CD19-Targeted 19-28z CAR-Modified T-Cells in Adult Patients with Relapsed/Refractory B-Cell ALL: Impact of MRD-Negative CR and Allogeneic Stem-Cell Transplant on Outcomes

Targeted immunotherapy with T-cells expressing a CD19-targeting 19-28z chimeric antigen receptor (CAR) has demonstrated high antileukemia activity in adult patients with relapsed or refractory acute lymphoblastic leukemia (ALL). Park and colleagues reported the long-term safety and antitumor activity of 19-28z CAR T-cells from that phase 1 clinical trial in adult patients with relapsed/refractory ALL; in particular, the roles of posttreatment minimal residual disease (MRD) negativity and allogeneic hematopoietic stem-cell transplant (allo-HSCT) prior to or following CAR T-cell infusion on safety and clinical outcome were reported.

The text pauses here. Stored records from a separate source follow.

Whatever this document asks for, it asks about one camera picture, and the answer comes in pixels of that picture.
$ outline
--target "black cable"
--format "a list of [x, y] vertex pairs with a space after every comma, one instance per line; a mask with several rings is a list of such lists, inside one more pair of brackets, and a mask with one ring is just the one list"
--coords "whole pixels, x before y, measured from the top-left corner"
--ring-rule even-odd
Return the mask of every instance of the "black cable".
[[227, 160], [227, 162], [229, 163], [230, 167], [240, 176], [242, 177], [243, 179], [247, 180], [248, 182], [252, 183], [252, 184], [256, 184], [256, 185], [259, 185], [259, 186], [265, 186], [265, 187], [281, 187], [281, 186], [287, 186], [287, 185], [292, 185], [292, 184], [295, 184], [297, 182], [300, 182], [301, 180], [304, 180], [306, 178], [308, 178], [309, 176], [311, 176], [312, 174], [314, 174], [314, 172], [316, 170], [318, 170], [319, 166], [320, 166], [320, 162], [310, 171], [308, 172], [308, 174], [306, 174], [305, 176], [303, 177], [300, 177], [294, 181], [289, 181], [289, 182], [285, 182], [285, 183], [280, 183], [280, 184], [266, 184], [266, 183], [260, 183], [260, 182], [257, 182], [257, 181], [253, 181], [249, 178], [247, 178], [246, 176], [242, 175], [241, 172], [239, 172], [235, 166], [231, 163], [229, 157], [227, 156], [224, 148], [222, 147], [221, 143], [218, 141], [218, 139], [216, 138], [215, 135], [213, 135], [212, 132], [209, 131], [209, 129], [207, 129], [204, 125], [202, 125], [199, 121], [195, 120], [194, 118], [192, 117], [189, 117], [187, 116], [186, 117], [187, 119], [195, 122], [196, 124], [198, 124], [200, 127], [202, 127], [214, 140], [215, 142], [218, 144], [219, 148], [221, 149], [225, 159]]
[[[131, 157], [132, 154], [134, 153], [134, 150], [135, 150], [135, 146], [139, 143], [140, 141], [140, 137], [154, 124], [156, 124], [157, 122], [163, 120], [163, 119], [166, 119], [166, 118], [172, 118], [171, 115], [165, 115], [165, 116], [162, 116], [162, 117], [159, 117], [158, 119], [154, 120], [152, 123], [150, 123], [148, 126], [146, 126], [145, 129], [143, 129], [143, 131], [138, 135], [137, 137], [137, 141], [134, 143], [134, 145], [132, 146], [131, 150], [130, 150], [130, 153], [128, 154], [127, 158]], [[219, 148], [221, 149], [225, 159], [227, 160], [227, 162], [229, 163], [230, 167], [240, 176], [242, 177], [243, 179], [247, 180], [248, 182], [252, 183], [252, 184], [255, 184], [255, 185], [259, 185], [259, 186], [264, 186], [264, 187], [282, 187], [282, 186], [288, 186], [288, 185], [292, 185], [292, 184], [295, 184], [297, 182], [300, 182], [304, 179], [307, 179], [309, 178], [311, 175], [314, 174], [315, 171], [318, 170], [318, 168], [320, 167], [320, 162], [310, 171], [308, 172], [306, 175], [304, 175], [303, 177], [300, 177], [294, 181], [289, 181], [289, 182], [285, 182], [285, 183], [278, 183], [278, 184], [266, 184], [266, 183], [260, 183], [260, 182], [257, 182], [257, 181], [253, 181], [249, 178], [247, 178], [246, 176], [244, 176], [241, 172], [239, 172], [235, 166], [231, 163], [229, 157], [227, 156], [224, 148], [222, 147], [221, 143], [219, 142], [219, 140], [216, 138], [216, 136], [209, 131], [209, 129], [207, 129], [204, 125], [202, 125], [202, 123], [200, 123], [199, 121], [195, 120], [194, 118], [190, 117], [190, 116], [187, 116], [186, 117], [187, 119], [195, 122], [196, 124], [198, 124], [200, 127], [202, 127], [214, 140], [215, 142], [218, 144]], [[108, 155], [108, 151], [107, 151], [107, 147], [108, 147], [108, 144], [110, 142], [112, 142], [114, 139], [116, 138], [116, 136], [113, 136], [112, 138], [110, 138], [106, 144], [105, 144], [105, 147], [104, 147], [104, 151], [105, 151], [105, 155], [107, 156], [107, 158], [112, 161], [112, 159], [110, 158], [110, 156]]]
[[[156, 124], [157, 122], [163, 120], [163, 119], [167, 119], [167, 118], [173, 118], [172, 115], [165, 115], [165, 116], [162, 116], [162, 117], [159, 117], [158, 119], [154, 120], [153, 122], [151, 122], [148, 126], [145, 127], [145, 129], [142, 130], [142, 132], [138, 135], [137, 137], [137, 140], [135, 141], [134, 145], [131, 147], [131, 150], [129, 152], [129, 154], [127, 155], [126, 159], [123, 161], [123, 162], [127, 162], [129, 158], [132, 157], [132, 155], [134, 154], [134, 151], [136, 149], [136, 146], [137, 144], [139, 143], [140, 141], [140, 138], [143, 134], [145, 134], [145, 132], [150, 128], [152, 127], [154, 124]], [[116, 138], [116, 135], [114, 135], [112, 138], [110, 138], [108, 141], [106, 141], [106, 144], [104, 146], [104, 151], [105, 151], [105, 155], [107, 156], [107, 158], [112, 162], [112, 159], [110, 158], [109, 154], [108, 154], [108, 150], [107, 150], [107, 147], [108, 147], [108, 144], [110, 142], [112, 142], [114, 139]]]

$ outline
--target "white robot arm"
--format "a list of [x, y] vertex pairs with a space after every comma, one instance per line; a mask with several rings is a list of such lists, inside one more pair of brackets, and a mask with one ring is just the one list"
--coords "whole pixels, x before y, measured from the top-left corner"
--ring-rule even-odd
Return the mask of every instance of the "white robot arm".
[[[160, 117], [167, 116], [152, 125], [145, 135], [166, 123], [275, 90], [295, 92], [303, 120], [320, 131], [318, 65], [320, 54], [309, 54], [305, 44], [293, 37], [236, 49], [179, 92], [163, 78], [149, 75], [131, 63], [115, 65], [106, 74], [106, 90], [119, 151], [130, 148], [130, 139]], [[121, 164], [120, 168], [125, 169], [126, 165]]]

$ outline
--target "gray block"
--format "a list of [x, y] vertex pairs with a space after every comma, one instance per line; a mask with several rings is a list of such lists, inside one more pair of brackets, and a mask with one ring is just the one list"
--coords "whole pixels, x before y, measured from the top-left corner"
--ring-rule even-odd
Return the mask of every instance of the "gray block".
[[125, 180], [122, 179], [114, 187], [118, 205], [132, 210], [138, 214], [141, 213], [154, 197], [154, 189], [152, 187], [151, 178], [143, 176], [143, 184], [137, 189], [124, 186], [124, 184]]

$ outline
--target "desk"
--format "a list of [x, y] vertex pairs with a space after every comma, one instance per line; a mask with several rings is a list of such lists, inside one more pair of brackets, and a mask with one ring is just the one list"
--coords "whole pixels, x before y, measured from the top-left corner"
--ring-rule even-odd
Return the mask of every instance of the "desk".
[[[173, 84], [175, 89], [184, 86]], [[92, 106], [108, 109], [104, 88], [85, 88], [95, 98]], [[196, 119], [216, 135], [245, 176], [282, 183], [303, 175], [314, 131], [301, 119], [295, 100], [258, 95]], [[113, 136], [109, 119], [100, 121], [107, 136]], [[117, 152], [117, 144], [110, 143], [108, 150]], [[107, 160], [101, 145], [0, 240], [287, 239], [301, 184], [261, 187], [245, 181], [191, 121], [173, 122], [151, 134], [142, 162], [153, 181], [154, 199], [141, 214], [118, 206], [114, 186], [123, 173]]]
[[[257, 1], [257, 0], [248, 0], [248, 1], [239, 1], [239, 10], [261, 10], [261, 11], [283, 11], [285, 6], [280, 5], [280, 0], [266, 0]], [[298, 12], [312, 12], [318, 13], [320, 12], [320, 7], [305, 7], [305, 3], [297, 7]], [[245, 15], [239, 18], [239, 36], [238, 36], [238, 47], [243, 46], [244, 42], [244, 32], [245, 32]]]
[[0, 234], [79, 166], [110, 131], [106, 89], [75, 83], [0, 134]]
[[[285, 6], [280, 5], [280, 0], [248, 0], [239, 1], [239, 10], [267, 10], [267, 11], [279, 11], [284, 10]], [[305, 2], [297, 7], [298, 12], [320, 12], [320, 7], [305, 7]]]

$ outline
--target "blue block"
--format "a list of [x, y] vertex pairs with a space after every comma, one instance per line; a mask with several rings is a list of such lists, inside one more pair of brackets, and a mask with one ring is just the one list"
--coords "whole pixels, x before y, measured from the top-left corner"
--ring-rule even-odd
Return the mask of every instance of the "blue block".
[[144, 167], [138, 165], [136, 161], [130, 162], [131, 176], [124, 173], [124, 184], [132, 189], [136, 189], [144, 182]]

The treatment protocol involved leukapheresis in eligible patients, transduction of T-cells with a retroviral vector encoding 19-28z CARs, administration of lympho-depleting chemotherapy, and infusion of 1 x 106 to 3 x 106 19-28z CAR T-cells/kg 2 days. A total of 46 patients were treated, of which 18 patients (39%) had undergone prior allo-HSCT. Prior to 19-28z CAR T-cell infusion, 24 of the evaluable patients had morphologic disease and the rest had minimal disease (<5% blasts in bone marrow). Following 19-28z CAR T-cell infusion, 37 (82%) patients achieved complete remission (CR); 83% (30 of 36 evaluable patients) achieved an MRD-negative CR (MRD-CR); median time to CR was 21 days. Median overall survival (OS) was 9.0 months in all patients, and 10.6 months in patients who achieved CR; OS rate at 6 months was 71%. Based on MRD status after CAR T-cell treatment, OS at 6 months was 80% in the MRD-CR cohort, and 43% in the MRD+CR cohort, indicating the predictive value of posttreatment MRD status. By HSCT status CAR T-cell treatment, OS rate at 6 months was 71% in patients who underwent post-CAR allo-HSCT (n = 12) versus 64% in patients who did not receive allo-HSCT after CAR T-cells. Comparing with the patient cohorts who did not undergo prior allo-HSCT before the CAR T-cell treatment, those who had received prior allo-HSCT showed statistically significant difference in MRD CR rates (75% vs 89%), incidences of severe cytokine release syndrome (28% vs 21%), and median OS (Not reached vs 9.0 months). Overall, 24% of patients experienced severe cytokine release syndrome (CRS) and 28% experienced grade 3/4 neurotoxicity; CRS was managed with IL6-inhibitor and/or steroid use. Based on these results, the authors concluded that 19-28z CAR T-cells showed robust antitumor efficacy in adult patients with relapsed/refractory ALL, as previously reported, and that post-CAR T-cell infusion MRD negativity was a strong predictive marker of survival.

  1. Park JH, et al. ASH 2014. Abstract 382.
  2. Park JH, et al. ASH 2015. Abstract 682.